Pedler veut ainsi illustrer que l'opéra ne flotte pas, qu'il est régi par un périmètre culturel délimité. Donner sa chance aux différentes pratiques de l'opéra à distance, c'est s'intéresser à la manière dont les contemporains inventent et réinventent les distances de ce périmètre.
[1] Sur l’initiative de Jean-Jacques Nattiez, des conférences de prestige sont organisées chaque année à a Faculté de Musique de l’UdeM, laissant libre cours à un intellectuel de renommée internationale (musicologue, sociologue) à propos d’un sujet de son choix décliné en plusieurs interventions.

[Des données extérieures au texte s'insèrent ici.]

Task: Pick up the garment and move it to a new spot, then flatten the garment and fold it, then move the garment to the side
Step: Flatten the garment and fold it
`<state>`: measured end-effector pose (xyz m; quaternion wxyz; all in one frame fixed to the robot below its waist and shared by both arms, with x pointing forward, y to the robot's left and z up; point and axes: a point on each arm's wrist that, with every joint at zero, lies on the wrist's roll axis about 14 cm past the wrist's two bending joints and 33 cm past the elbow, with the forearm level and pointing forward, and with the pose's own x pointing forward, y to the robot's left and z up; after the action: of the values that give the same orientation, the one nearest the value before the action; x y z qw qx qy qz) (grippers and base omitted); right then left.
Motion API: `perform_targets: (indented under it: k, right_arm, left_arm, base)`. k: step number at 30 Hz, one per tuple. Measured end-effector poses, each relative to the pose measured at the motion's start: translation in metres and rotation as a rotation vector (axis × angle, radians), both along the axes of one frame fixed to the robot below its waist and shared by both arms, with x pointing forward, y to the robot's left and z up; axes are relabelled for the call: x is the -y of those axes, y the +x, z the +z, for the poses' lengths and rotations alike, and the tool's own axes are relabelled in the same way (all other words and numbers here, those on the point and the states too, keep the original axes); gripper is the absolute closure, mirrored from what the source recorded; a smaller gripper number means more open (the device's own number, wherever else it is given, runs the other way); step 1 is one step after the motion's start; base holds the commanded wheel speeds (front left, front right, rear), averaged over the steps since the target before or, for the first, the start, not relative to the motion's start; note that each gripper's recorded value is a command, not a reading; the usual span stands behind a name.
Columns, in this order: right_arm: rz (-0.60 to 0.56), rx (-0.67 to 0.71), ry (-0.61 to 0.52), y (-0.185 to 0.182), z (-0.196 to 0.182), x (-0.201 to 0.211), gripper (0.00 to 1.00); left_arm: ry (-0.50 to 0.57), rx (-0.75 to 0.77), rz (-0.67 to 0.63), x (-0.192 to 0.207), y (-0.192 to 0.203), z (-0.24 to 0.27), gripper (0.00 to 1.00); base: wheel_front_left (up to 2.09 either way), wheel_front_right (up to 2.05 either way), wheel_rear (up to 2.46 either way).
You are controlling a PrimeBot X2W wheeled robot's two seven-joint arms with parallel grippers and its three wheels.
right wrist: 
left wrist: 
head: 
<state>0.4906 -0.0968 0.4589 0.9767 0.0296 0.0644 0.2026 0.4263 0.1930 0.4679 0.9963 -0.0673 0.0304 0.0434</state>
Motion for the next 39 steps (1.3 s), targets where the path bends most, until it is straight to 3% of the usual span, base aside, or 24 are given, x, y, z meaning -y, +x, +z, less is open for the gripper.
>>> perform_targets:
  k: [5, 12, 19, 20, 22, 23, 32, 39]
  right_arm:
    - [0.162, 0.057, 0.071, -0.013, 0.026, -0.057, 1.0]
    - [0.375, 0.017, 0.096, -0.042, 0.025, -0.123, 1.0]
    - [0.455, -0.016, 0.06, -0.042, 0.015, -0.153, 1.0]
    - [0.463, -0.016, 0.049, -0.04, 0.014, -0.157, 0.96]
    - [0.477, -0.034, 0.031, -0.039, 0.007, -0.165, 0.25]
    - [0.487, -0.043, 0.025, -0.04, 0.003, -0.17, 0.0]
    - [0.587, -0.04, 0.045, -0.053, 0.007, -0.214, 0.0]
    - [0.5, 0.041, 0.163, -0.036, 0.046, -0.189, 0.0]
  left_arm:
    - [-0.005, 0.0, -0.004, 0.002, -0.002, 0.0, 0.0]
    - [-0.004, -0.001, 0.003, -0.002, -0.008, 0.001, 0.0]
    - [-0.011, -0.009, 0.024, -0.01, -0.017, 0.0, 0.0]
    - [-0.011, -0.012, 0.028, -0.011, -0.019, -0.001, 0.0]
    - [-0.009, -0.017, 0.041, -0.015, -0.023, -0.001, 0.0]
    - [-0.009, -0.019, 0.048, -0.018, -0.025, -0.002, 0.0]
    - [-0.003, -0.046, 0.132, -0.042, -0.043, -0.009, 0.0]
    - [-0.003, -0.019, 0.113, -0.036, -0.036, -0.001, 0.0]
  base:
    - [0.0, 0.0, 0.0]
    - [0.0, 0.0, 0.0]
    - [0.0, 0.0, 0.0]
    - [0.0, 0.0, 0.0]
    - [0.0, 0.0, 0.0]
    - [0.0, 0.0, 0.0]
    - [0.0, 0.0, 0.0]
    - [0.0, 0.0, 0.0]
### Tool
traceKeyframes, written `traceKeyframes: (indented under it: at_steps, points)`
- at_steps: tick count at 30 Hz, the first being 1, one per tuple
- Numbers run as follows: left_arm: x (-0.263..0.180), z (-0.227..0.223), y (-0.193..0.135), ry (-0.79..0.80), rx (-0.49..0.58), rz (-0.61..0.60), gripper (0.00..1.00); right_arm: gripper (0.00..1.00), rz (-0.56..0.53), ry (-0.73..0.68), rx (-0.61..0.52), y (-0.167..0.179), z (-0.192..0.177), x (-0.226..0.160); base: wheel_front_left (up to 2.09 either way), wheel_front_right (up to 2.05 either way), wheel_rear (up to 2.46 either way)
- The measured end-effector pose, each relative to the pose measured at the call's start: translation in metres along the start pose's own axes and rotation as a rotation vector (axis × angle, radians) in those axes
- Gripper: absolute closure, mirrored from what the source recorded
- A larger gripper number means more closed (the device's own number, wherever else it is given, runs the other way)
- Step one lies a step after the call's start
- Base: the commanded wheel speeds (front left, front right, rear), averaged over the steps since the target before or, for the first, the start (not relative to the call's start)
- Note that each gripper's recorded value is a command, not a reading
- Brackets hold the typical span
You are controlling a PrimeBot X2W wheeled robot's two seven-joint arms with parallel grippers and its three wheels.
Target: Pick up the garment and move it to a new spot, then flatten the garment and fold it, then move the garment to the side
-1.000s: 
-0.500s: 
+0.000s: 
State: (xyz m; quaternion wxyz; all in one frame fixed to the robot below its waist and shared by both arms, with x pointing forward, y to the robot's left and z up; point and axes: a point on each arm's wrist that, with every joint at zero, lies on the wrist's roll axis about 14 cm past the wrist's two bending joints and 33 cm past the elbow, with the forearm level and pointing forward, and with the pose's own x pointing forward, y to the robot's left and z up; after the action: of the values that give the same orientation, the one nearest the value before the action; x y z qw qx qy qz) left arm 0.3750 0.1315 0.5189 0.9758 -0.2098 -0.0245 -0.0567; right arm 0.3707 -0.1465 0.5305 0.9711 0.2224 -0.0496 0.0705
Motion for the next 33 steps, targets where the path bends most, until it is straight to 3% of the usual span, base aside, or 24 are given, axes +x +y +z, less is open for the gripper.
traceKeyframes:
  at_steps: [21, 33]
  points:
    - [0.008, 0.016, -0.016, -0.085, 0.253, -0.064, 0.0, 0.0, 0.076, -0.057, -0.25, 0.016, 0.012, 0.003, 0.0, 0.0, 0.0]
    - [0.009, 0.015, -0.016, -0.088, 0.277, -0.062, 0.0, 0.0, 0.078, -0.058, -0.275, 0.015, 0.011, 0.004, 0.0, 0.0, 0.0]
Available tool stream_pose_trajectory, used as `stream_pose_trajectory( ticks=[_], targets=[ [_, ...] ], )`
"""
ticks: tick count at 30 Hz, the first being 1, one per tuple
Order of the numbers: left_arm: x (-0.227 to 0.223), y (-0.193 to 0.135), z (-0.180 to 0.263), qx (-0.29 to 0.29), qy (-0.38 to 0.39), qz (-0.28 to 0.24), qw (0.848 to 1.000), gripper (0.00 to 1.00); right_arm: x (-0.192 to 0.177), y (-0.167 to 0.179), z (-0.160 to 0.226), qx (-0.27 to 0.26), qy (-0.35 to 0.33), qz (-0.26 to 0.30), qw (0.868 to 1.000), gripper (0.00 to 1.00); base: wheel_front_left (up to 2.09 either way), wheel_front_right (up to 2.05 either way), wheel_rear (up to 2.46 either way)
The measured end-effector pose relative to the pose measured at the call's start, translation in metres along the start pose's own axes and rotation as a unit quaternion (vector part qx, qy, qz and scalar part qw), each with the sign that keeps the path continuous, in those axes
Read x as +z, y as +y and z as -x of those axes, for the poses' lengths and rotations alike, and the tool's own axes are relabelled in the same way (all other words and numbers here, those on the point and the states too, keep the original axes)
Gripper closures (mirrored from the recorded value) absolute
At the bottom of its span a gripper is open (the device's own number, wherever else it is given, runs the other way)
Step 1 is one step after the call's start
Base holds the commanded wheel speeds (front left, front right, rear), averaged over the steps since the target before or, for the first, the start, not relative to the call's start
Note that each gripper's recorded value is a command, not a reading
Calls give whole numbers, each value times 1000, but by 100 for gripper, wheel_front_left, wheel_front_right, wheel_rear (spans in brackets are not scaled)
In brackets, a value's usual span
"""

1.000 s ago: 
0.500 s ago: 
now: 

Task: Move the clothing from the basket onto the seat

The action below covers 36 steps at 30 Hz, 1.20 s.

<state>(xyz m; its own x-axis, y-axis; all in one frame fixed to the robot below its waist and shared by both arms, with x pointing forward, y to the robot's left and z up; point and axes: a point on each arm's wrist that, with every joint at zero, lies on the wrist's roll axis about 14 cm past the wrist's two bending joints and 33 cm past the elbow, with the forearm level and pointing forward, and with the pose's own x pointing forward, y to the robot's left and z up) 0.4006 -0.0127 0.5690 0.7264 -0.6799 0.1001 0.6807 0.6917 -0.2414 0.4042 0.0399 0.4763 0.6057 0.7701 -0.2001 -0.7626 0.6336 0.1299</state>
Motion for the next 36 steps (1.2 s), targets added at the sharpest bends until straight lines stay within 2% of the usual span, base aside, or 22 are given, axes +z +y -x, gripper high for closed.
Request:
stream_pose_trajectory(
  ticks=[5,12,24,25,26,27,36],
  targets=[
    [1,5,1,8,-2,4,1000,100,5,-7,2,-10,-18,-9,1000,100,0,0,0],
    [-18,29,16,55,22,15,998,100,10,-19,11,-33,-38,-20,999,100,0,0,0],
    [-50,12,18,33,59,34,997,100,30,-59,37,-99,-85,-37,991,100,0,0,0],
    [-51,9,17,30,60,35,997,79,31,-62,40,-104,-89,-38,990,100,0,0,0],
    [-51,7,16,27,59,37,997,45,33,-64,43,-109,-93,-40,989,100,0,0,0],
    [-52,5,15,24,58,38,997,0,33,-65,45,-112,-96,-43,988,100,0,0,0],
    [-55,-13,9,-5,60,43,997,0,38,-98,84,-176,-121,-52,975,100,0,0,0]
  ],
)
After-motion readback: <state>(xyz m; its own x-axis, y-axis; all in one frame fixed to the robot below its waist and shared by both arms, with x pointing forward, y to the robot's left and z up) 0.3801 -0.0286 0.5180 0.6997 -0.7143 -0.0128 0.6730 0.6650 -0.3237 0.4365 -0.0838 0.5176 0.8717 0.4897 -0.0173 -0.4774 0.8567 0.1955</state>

Cette année le sociologue français Emmanuel Pedler, directeur d’études à l’École de hautes études en sciences sociales (Paris), spécialisé en sociologie de la culture, notamment auteur de nombreuses publications sur les publics des musées, de l’opéra et du music-hall, eut les honneurs de cette invitation.
[2] Max Weber, Sociologie de la musique : Les fondements rationnels et sociaux de la musique (1921), traduit de l’allemand par Jean Molino et Emmanuel Pedler, Paris, Métailié, 1997.
[3] Ainsi, la deuxième conférence porta sur la confrontation des théories wébériennes à l’étude des « instruments de la musique ancienne », la troisième sur la réception de sa Sociologie de la musique au cours de l’histoire, c’est-à-dire la façon dont ces théories furent concrètement perçues, comprises et utilisées, cependant que la dernière de ces conférences mit en relief ce que Weber donne comme piste méthodologique à l’étude des « faits musicaux et leur contexte », soit la prise en compte d’une idée majeure, transposable à une diversité de terrains, l’idée de continuum culturel que le conférencier allait justement illustrer dès cette première séance.
[4] Stanley Cavell (née en 1926) est considéré comme le philosophe majeur de l’aire anglo-américaine ayant fait du cinéma une préoccupation centrale de son travail. Il est notamment l’auteur d’un article nommé « Opera in (and As) Film » à propos des relations entre opéra et cinéma (traduit de l’anglais dans Emmanuel Pedler et Jacques Cheyronnaud (dir.), Théories ordinaires, Paris, Éditions de l’EHESS, 2013). Ces écritts sur le cinéma ont été réunis et commentés par William Rothman dans Cavell on film, Alabany, SUNY Press, 2005.